* _Activity_:
Copy exactly the lines of the data below, beginning with the line with "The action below" and ending with the line with "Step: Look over". Pictures are to be omitted.

* _Supplied entries_:
= = = =
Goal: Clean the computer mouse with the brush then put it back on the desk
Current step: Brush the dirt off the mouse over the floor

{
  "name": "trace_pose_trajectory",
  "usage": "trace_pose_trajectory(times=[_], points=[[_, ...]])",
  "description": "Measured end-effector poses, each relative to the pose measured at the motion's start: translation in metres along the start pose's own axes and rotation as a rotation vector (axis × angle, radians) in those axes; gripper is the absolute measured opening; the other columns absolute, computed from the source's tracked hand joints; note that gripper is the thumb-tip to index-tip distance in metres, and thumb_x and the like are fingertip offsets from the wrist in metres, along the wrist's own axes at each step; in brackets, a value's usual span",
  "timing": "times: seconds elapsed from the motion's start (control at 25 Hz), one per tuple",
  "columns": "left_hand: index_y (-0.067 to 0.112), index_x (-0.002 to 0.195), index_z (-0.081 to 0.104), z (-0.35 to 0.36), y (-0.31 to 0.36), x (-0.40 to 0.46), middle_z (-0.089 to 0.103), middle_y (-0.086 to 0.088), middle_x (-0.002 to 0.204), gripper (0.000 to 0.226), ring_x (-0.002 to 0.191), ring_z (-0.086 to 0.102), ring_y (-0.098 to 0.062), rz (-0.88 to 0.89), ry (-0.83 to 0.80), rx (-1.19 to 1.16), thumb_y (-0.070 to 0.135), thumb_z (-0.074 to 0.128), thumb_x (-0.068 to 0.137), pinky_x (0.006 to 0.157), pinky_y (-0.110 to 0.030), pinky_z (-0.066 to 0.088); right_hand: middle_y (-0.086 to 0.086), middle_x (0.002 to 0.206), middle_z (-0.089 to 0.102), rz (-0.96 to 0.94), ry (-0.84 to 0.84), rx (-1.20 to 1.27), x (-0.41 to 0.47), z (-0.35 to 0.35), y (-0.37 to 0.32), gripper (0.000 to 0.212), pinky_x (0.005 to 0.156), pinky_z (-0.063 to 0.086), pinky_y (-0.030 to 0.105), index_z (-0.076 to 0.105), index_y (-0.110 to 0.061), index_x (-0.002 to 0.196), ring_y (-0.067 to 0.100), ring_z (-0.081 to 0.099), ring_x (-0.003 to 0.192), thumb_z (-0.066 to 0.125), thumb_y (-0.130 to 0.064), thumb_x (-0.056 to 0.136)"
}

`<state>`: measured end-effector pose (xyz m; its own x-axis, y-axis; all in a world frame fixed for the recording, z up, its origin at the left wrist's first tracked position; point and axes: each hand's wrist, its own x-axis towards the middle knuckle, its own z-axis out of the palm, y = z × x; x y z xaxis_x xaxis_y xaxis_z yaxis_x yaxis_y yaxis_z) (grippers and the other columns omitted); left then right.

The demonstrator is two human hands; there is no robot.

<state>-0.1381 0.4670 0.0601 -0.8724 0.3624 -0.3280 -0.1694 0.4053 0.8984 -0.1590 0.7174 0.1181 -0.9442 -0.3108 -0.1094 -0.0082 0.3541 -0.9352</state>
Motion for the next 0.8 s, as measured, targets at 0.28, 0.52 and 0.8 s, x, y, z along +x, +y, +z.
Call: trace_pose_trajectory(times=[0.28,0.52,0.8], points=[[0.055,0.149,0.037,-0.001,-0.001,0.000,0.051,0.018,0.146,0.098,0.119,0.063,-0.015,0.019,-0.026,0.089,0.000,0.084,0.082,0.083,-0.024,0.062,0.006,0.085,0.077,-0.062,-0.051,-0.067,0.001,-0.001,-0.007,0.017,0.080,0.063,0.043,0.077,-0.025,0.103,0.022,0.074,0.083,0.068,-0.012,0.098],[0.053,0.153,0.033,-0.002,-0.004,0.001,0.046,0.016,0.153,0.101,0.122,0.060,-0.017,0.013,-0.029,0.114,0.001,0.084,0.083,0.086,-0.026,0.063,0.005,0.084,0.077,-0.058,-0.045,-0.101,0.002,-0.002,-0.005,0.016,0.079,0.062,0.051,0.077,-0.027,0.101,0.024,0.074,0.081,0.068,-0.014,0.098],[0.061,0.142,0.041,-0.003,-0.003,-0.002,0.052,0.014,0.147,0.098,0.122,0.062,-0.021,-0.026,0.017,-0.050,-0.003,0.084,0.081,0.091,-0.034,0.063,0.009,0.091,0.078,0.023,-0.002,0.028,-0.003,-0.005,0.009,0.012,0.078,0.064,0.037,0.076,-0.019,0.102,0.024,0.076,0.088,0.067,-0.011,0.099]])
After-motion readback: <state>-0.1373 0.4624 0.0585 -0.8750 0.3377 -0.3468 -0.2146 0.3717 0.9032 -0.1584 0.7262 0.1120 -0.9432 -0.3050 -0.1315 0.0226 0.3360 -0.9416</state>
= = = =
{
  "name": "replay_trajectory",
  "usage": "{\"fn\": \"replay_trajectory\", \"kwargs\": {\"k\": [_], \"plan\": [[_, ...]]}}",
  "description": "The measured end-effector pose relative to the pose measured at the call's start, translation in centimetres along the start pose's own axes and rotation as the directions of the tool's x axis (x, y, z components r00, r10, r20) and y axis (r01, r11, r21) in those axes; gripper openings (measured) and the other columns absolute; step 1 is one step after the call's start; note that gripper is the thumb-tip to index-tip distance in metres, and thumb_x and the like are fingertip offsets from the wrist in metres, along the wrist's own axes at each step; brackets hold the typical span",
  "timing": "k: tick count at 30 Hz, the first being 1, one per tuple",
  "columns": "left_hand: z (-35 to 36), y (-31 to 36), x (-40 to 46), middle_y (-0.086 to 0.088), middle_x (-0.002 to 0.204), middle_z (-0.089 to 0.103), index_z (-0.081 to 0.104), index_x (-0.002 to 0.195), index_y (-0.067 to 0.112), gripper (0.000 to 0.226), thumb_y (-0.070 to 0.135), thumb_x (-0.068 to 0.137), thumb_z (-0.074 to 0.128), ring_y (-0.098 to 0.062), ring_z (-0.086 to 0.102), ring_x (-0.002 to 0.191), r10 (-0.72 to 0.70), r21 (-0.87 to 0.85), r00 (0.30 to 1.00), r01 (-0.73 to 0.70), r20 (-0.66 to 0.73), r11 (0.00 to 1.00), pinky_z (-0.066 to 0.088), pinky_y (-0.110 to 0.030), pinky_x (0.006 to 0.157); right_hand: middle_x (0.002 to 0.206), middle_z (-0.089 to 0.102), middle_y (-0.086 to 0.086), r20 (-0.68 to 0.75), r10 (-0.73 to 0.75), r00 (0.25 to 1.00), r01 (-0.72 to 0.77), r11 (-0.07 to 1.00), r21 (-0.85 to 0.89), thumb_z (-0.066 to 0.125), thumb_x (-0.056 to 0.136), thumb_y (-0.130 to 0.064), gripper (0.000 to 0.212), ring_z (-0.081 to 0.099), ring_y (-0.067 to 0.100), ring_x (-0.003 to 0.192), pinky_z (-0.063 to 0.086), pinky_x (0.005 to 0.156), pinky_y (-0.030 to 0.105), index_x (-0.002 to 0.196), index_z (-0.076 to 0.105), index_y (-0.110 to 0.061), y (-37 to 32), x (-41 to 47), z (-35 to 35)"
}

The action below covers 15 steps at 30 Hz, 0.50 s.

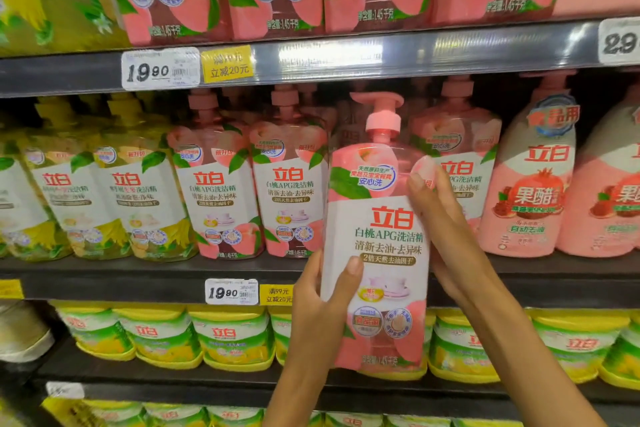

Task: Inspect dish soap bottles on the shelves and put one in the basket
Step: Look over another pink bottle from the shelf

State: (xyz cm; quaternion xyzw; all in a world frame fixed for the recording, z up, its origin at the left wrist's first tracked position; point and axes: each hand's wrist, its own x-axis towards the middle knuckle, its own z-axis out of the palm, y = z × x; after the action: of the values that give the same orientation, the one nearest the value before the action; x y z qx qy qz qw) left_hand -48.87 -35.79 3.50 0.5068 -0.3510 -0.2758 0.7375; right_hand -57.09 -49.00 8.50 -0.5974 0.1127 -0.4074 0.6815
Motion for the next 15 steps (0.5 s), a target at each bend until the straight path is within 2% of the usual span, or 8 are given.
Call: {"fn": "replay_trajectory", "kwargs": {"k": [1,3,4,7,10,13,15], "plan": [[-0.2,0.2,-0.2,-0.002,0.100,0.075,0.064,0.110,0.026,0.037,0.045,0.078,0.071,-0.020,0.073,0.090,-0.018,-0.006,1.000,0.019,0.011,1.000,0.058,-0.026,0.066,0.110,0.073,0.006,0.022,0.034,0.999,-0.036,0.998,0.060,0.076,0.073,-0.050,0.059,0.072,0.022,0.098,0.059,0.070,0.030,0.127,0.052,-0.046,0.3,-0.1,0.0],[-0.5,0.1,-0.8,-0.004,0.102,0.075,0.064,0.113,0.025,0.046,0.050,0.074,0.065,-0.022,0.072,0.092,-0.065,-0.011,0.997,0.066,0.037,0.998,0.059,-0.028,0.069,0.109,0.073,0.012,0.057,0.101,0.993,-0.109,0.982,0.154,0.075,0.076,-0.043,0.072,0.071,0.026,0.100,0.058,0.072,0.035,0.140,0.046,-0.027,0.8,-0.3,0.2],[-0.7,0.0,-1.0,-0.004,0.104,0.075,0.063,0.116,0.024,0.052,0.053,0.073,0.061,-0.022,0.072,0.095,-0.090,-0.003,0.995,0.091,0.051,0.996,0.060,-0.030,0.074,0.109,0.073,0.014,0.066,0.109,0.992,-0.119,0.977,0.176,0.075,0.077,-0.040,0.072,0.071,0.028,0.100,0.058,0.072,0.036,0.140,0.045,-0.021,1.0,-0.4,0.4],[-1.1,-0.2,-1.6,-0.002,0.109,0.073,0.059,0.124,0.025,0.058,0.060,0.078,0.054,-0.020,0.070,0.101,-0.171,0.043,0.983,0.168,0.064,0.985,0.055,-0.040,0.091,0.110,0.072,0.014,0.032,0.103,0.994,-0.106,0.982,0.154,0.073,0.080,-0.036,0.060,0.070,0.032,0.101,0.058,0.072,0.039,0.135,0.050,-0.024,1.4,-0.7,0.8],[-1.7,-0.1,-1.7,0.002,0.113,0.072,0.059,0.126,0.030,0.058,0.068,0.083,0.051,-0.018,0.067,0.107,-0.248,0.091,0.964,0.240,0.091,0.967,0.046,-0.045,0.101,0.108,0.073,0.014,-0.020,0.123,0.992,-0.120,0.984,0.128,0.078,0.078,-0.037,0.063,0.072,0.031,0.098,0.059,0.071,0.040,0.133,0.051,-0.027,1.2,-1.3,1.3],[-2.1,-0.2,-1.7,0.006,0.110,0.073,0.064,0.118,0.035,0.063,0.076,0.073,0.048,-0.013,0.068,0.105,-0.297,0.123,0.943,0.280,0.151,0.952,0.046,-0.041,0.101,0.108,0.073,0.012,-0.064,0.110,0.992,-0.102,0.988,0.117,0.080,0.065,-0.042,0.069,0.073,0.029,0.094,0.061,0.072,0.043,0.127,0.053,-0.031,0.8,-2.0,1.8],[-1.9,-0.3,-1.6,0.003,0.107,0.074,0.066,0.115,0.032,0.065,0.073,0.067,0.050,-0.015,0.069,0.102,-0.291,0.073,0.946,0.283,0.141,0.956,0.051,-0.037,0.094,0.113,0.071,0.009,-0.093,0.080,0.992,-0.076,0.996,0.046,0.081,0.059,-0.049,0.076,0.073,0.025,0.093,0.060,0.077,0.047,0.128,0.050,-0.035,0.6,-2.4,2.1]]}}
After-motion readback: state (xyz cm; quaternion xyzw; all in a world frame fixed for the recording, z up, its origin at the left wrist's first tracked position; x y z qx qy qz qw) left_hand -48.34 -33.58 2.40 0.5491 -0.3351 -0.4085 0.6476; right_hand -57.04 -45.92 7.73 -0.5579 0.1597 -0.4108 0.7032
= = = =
* _Finished exercise_:
The action below covers 15 steps at 30 Hz, 0.50 s.


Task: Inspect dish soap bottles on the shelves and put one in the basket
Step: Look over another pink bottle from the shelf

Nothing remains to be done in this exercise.